VIDEO: Crane collapse in Lower Manhattan kills one, seriously injures two

A massive construction crane collapsed in lower Manhattan during a swirling snowstorm on Friday, killing one person and crushing a line of parked cars in the first accident of its kind in New York City since 2008.

Hundreds of emergency workers responded after the 565-foot-tall crane toppled at about 8:30 a.m. and flipped upside down, leaving the metal boom stretching along nearly two city blocks.

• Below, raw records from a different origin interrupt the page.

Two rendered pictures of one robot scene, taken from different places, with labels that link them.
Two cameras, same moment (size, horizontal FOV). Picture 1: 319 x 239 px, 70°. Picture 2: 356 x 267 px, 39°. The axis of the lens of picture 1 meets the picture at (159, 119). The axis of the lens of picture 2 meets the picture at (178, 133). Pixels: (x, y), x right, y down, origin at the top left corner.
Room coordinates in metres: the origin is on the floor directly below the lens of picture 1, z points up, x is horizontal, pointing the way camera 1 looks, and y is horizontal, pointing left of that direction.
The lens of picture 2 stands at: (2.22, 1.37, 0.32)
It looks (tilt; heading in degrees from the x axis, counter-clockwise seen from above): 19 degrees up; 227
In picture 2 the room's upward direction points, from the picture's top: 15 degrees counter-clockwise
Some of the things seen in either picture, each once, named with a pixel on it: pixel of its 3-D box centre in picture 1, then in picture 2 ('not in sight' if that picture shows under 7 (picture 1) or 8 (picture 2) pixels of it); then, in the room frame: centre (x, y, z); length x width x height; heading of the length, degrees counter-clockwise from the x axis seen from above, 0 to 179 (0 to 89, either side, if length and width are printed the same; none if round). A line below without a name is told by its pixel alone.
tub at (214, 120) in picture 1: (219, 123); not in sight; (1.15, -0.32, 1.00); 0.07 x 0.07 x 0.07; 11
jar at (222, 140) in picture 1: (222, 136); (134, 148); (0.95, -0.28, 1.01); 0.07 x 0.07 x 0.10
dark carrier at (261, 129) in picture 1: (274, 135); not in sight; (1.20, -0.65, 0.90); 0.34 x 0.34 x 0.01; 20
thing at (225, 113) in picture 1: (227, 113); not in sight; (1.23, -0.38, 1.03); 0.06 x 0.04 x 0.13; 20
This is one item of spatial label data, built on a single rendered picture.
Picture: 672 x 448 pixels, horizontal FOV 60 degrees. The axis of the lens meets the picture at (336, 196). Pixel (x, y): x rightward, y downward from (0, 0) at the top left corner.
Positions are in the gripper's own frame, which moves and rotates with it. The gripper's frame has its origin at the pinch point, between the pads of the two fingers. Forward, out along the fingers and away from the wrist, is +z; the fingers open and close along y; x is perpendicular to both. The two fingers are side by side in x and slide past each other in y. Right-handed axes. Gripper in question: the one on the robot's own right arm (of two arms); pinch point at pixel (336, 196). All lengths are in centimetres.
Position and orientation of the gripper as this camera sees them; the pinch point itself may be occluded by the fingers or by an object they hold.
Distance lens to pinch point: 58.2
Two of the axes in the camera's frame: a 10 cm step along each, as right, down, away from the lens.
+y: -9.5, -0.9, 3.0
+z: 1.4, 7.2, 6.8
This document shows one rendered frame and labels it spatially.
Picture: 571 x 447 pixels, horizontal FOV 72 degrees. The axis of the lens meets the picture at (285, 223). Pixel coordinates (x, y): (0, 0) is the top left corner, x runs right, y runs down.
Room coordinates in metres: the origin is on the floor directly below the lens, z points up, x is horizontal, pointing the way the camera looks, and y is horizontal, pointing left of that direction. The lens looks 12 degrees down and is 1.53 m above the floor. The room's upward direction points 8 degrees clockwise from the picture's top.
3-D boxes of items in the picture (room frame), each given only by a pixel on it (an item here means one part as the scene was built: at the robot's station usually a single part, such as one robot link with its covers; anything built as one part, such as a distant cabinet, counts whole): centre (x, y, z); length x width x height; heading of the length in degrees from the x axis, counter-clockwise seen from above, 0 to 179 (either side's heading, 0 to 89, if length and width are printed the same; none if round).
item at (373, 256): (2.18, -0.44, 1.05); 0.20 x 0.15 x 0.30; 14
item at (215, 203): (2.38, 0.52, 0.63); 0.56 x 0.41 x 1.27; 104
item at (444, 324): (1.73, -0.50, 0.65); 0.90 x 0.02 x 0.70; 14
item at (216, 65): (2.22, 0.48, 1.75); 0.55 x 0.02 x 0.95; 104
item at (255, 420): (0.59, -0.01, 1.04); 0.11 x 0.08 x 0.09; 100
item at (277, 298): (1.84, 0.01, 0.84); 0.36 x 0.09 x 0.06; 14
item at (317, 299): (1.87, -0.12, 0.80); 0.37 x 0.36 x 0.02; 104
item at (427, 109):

At the time, workers were lowering the crane in order to secure it as winds approached 25 miles per hour, New York City Mayor Bill de Blasio said at a press conference.

It was not immediately known whether the winds played a role in the collapse. An investigation was underway, and the crane operator was being interviewed, de Blasio said.

One person was killed in the collapse, David Wichs, a 38-year-old Manhattan resident, police said. At least three other people suffered injuries that were not life-threatening, with two taken to a hospital for head lacerations, officials said.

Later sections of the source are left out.